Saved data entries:
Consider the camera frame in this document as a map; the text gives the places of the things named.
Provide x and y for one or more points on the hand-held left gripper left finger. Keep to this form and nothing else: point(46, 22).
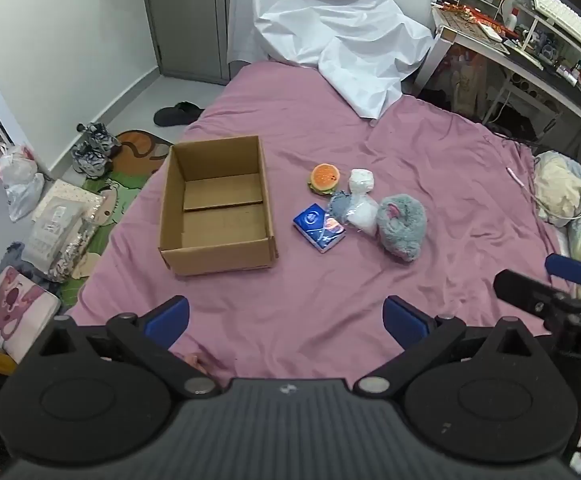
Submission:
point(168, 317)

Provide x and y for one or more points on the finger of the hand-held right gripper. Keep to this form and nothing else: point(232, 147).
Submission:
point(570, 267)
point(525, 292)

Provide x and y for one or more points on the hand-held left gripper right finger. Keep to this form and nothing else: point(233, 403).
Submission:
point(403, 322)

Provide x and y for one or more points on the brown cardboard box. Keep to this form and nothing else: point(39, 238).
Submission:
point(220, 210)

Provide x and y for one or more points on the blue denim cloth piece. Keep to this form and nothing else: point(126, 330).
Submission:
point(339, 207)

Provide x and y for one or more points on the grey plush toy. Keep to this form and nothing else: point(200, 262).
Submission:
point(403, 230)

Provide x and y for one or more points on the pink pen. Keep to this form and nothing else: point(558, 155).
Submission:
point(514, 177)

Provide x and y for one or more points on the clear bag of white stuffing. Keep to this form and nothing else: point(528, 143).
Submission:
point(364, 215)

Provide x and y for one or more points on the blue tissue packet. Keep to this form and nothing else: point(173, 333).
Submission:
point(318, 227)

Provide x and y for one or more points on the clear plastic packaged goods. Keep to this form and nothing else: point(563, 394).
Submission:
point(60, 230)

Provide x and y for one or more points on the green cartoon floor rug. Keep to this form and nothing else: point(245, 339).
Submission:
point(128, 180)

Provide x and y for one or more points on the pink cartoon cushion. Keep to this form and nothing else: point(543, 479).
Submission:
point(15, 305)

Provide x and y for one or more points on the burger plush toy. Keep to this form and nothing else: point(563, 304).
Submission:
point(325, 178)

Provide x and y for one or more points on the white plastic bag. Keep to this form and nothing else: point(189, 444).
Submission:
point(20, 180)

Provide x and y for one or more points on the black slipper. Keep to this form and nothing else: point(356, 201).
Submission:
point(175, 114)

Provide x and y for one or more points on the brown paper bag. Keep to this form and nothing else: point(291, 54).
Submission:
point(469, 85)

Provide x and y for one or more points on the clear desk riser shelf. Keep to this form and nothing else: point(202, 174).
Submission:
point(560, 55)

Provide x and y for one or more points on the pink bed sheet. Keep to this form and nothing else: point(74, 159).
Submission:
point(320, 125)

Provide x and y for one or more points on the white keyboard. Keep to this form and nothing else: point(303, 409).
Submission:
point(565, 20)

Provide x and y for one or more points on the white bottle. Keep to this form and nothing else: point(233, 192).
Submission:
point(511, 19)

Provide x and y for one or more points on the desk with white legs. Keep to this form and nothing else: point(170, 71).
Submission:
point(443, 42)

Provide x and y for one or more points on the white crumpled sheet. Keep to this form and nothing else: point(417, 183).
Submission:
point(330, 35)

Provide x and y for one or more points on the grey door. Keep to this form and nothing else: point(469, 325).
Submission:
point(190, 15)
...
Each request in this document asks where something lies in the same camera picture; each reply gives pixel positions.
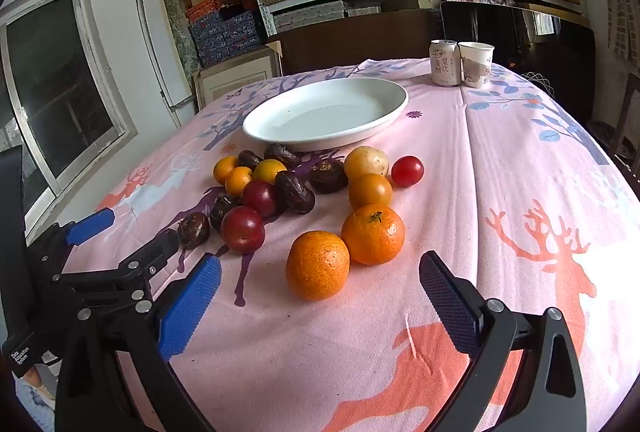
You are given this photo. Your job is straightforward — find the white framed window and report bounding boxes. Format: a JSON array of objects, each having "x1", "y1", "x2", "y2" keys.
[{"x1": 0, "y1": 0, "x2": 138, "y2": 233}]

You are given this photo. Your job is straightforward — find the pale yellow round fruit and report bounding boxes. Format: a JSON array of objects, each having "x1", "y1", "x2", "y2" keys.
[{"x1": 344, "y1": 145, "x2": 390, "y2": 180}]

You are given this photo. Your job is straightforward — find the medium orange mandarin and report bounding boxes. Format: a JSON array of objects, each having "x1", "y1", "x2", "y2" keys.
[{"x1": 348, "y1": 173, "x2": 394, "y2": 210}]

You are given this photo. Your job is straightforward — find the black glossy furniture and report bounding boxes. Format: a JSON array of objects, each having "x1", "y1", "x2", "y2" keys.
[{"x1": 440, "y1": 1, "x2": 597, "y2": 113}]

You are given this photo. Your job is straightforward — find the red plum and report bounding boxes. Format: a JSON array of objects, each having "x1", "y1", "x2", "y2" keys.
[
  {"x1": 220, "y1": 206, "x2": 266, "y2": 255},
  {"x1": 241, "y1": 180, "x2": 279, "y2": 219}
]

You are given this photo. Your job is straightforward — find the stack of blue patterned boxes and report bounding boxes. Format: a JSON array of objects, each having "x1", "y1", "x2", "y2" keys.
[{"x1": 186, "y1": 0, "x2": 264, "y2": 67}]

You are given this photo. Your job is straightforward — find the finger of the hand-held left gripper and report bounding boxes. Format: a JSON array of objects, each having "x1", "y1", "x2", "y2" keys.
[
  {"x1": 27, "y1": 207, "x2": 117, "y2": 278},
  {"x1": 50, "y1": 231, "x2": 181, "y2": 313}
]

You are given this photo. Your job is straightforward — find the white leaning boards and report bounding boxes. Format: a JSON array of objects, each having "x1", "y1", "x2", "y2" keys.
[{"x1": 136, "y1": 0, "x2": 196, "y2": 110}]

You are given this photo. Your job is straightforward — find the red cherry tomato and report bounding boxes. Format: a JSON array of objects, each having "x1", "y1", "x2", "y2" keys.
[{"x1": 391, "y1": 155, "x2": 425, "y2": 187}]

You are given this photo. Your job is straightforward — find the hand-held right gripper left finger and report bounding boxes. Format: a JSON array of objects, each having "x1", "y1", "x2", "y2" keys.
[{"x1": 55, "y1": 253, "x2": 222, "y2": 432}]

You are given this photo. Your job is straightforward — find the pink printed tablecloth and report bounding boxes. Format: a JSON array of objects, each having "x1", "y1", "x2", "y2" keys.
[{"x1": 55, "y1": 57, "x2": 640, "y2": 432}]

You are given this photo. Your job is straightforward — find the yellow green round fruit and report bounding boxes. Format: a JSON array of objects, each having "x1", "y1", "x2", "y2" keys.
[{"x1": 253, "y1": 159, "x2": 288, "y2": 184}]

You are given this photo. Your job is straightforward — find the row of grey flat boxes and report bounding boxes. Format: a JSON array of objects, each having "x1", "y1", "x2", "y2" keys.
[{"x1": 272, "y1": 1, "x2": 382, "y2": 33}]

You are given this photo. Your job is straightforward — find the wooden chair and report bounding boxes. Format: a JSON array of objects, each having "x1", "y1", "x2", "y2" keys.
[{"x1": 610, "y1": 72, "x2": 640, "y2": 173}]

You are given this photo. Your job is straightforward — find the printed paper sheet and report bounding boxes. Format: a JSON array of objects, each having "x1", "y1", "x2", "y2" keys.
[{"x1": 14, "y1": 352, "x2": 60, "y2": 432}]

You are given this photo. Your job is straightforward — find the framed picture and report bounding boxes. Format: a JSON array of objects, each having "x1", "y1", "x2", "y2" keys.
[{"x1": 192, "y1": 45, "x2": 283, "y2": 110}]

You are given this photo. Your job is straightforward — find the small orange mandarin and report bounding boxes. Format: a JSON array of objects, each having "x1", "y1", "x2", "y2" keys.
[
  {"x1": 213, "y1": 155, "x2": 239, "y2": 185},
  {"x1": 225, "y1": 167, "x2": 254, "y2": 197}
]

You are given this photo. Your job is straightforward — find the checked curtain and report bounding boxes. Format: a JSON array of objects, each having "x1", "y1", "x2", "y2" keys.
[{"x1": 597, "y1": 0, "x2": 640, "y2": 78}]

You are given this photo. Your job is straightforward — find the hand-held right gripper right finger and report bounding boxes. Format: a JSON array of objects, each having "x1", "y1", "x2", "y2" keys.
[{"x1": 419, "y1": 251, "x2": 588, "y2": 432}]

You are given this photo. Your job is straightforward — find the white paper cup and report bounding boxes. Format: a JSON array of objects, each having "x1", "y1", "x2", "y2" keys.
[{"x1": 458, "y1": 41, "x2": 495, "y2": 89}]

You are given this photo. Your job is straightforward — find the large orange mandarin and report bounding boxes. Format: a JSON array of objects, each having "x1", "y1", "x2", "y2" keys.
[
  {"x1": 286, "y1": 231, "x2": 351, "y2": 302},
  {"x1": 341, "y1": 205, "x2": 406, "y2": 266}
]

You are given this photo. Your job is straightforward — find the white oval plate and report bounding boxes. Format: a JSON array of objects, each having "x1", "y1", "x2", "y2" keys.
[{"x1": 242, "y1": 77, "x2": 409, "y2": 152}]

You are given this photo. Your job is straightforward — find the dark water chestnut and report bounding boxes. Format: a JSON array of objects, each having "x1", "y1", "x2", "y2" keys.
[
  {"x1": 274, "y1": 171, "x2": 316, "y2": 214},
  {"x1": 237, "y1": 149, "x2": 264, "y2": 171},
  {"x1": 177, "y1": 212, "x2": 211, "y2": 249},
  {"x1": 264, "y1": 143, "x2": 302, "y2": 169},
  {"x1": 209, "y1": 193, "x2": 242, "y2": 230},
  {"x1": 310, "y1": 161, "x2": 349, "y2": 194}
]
...
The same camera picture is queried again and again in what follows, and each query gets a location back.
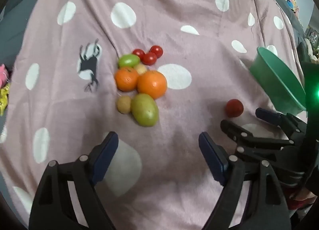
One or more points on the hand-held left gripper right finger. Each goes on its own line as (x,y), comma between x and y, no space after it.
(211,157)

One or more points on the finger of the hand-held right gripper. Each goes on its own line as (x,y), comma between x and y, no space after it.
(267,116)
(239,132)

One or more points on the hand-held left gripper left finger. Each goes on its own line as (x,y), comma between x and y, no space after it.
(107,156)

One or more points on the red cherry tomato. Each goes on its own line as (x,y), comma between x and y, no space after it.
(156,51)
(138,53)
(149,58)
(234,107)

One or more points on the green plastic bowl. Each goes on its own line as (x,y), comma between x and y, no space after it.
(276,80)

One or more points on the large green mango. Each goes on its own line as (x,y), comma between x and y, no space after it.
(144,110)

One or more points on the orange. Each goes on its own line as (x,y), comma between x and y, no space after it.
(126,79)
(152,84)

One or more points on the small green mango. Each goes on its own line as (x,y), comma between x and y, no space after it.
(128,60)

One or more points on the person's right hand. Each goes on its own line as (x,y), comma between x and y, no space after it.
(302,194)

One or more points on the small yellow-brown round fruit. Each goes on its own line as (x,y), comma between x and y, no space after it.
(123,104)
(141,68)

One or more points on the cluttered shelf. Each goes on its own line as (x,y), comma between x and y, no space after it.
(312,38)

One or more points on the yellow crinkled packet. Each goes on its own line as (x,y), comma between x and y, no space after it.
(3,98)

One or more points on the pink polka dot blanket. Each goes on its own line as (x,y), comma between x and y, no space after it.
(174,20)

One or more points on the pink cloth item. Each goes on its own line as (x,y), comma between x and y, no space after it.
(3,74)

What is being asked: Go through the records above, find every line with the word "same", and list those lines.

Answer to this exercise:
Each request in this document asks where something lies in the same camera picture; each reply gives pixel positions.
The same camera picture is queried again and again in what follows, and each query gets a location back.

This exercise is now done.